Der Outlaw ist zurück – und er meint es ernst
Fünfzehn Jahre Funkstille. Fünfzehn Jahre, in denen die Country-Musik immer glatter, immer stromlinienförmiger wurde, während Jamey Johnson irgendwo in Alabama saß und Songs schrieb. Jetzt ist er zurück mit „Midnight Gasoline“ – und macht unmissverständlich klar: Hier spricht jemand, der es ernst meint. Johnsons Stimme, diese tiefe, raue, von Whiskey und Zigaretten gezeichnete Stimme, klingt wie die Verkörperung von Lebensechtheit. Keine Auto-Tune-Spielereien, keine Radio-freundlichen Hooks – nur ein Mann, seine Gitarre und Geschichten, die weh tun können.
Das Album bewegt sich vornehmlich im klassischen Outlaw-Country-Terrain: akustische Gitarren, dezente Pedal Steel, sparsame Arrangements, die der Musik Raum zum Atmen geben. „21 Guns“ erinnert an die großen Tage von Waylon Jennings, während „Trudy“ mit seinem entspannten Groove und den schönen Backing Vocals fast etwas Swampiges hat. Johnson singt über gescheiterte Beziehungen („What A View“), über das Alter werden, über Reue und Erlösung. Seine Texte sind dabei von einer Direktheit, die man im heutigen Nashville kaum noch findet – poetisch ohne gestelzt zu wirken, persönlich ohne zu viel preiszugeben.

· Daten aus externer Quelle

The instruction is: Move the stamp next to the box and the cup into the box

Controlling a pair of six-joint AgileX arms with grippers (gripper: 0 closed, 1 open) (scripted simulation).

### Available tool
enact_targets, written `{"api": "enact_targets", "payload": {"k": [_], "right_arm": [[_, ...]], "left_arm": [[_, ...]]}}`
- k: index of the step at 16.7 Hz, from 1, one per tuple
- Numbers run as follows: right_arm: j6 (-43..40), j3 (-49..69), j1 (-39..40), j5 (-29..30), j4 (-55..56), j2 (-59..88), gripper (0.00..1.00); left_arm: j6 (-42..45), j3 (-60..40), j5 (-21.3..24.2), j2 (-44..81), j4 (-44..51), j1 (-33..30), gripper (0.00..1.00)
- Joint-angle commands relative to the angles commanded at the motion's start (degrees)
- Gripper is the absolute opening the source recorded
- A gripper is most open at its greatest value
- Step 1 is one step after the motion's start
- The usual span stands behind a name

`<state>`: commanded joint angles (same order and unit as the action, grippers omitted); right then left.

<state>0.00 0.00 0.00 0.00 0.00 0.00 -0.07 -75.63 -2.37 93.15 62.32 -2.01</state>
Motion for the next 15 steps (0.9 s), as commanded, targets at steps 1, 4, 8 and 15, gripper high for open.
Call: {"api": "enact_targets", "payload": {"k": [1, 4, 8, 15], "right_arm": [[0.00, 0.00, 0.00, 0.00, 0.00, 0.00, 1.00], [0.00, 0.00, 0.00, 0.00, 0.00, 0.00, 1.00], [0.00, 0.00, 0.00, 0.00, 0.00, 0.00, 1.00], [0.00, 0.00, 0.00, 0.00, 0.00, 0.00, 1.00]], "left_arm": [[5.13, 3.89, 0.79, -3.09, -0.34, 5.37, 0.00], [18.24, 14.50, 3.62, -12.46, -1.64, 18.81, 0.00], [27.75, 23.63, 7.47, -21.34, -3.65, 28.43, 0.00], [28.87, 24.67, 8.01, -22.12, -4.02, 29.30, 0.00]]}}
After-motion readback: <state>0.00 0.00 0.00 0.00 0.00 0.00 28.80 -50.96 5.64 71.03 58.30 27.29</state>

Authentizität statt Hochglanz. Die Arrangements sind nie überladen, jedes Instrument hat seine Funktion, jeder Ton sitzt. Das Titelstück „Midnight Gasoline“ ist ein melancholischer Mid-Tempo-Song, der von nächtlichen Autofahrten und verpassten Chancen erzählt – typisch Johnson: introspektiv, aber nie selbstmitleidig. „Midnight Gasoline“ ist kein Album für gute Laune und Party-Playlists. Es ist ein Album für stille Momente, für lange Nächte, für Menschen, die Country-Musik als das verstehen, was sie ursprünglich war: drei Akkorde und die Wahrheit.